Apa yang aku khawatirkan hanya saat kutinggal menemui Bapak, dokter memanggilku dan menjelaskan perkembangan Mas Rio. Krisna pun memahami dan menyetujuinya.
Setibanya Krisna, kupesan taksi agar bisa melaju dan segera sampai di Surabaya, tak mungkin aku bermotor dalam keadaan begini. Â Saat jam-jam sibuk, pertimbanganku lebih baik melintas lewat tol. Benar saja, tak lama aku sudah di ruangan Bapak.

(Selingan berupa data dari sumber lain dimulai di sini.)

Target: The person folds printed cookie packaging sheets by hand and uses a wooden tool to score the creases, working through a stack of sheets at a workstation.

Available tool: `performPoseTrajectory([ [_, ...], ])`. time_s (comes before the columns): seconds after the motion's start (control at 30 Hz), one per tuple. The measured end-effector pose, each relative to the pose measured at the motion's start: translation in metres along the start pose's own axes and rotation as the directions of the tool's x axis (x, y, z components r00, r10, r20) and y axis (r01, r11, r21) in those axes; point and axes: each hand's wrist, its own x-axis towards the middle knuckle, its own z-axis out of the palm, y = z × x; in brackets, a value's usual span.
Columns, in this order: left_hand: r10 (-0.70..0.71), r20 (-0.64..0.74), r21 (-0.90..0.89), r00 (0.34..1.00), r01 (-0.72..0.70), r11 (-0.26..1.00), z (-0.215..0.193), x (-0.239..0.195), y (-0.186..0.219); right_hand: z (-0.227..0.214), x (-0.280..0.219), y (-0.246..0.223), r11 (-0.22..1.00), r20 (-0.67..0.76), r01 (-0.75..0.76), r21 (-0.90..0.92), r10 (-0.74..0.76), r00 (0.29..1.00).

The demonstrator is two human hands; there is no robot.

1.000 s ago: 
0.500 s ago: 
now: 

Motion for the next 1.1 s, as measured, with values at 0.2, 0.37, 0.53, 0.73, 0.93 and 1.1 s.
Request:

Kulihat tubuhnya yang makin kurus, tetap matanya sayu dan tak banyak bicara. Aku berusaha menyuapinya, walau harus menyembunyikan air mata yang mulai menggenang. Bapak tampak lemah dan kehilangan semangat.
"Ayo, Pak, enggal didahar. Bapak sampun sehat, kok. Mbenjang kundur, nggih," bujukku, meski tak mempengaruhi selera Bapak.
("Ayo, Pak. Segera dimakan, Bapak sudah sembuh, kok. Besok pulang, ya.")
"Ayo, Pak, once more!" candaku padanya.
"Ya...Ya...once more," jawabnya. Aku lega, Bapak masih bisa bercanda, meskipun makanan yang kusuapkan tak jadi masuk di mulutnya karena mual.
HP-ku berdering, terbaca nama Krisna yang menghubungi. Kuangkat setelah Bapak kusandarkan lagi pada bantal yang tertata.
"Dokter memanggilmu, ada surat yang harus kau tandatangani berkaitan dengan pengobatan Mas Rio, segera!" sarannya.
"Tandatangani saja, aku gak bisa sampai sana dalam waktu 30 menit," jawabku.
"Tidak bisa, harus istrinya. Tadi sudah mau kutandatangani, tapi dilarang dan sebaiknya kamu, kata perawatnya. Karena risikonya berat. Pengobatannya untuk menghancurkan kerak yang menempel di dinding saluran menuju jantung, tapi jika gagal efeknya malah jadi stroke. Makanya harus kamu yang tanda tangan."
Lemas seketika tubuhku. Separah itukah penyakit yang diderita suamiku. Belum juga 30 menit aku menemui Bapak. Di sana aku sudah dibutuhkan. Tuhan, kuatkan aku.